You can have western values while also having Japanese peacefulness.

You think our prison system is much better? I mean hell, we're currently shipping people off to prison camps in other countries without due process.
You are not supposed to be in jail, and you are not supposed to enjoy it if you are. It makes sense to optimize society for law obiding people.
>and you are not supposed to enjoy it if you are.

Hard disagree. Prison is the one you're not supposed to enjoy, jail is the place you use to keep people BEFORE they are judged.

A jail should limit the people held only as much as needed for the safety of the public and the handlers, but no punishment should be inflicted because no one's a convicted criminal (yet).

And in any case, prison should have a strong component of making the guilty person fit to live among others. A person that's been made to sit still staring at the wall for all their waking life for years is a person I definitely don't want as a neighbour, because there's no way they come out of that sane.

Society can be optimized for the law-abiding without being needlessly cruel.

Jail's job is to keep you around during your legal process. You're not supposed to enjoy jail but it's not supposed to be torture, either. Torture does not belong in a civilized society and especially should not be used against those who have not even been formally charged. much less convicted, of a crime.

Sorry, I think you mean abiding*. But laws are not some moral edicts handed down by god. They can and often are wrong or seriously misguided. Laws can and should be broken if and only if the agent at hand has a thorough understanding of why they are violating the law. Breaking a law and antisocial behavior are not necessarily equivalent.
This is not about enjoying or not enjoying jail. If you happen to live and work in Japan in a typical job, getting arrested and held within this process for 23 days almost certainly means you're getting fired because you essentially have no contact with the outside world and even if you manage to sneak a word out through your lawyer, most of the employment contracts have clauses to extent of automatic termination for both missing enough days and breaking moral character.
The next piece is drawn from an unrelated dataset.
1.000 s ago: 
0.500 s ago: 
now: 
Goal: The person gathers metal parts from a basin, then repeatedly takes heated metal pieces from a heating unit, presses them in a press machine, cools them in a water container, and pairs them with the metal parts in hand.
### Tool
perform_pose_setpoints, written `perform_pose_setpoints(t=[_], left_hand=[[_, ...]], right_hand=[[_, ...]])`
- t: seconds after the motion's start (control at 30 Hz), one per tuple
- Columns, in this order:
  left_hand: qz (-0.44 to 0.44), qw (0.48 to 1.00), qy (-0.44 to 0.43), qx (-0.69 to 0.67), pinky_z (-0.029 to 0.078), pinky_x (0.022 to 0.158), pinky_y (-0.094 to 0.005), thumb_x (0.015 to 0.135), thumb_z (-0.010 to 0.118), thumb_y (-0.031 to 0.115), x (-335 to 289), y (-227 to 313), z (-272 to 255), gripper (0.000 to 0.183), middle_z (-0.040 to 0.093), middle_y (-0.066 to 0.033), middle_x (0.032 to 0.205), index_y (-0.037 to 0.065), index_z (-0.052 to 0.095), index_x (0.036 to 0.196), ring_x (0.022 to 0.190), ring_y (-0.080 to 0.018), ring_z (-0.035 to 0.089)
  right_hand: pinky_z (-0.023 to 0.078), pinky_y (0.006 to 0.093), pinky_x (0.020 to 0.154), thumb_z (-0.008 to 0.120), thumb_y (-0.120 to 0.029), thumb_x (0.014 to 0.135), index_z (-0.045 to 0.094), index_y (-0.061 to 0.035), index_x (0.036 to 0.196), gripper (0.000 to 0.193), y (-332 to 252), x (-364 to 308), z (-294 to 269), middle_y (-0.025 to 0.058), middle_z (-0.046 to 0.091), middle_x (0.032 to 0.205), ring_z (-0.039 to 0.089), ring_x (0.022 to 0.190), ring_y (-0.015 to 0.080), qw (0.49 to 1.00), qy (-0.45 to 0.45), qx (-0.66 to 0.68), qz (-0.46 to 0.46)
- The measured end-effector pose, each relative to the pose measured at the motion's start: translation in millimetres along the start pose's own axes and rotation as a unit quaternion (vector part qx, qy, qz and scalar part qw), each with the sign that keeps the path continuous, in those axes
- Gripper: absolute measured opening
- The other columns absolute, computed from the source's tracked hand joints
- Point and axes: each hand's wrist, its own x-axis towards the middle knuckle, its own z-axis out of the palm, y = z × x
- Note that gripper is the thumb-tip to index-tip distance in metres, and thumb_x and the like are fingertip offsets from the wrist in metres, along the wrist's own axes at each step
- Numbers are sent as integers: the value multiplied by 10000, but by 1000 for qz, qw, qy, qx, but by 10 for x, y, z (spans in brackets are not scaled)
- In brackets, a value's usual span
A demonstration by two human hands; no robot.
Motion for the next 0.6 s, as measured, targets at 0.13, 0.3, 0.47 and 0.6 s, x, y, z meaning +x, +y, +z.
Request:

So even if the prosecution decides to drop your case, you're already fucked -- this is not how proper justice system should work.

While I agree jail doesn't need to be enjoyable, it should at least be humane and free from torture (psychological or physical).

Also remember that this article is about an experience before any charges were filed, before she'd seen a court room, before she even had the opportunity to prove her innocence or be convicted. "You are not supposed to be in jail" is a laughably naive way of looking at this type of situation.

If someone was arrested and their charges dropped, then what the government did was torture to a law abiding citizen and they should have a duty to compensate them appropriately.
> You are not supposed to be in jail

Especially If you’re wrongfully arrested. “Optimizing society for law abiding people” means the opposite of what you think it means.

> It makes sense to optimize society for law obiding people.

I agree, and this system is meant to hold people before they have evidence meaning it can hurt law abiding people.

Right, but there's a core conceit we use in the US (mostly) that you are innocent until you are proven guilty, and if you are wrongfully accused (as was evidently the case from the author), you should perhaps NOT be put into such a grim set of living conditions with essentially no rights.

In this case, the author evidently _was_ a law abiding person, so the optimization failed, senselessly, likely out of a systemic effort to strike enough fear in the populace to over-index towards avoiding the possibility of this sort of situation. (Much like Singapore caning people for minor offenses.)

Whether or not you agree that such draconian punishments or processes are effective or fair is a different discussion, but this person was LITERALLY not supposed to be in jail, so how fair is it that they were removed from polite society for over a month in such poor conditions and at considerable expense?

Wait until you will be thrown in jail and tortured for nothing. I have seen frw individuals like you who think "oh I obey the lay so this wouldn't happen to me".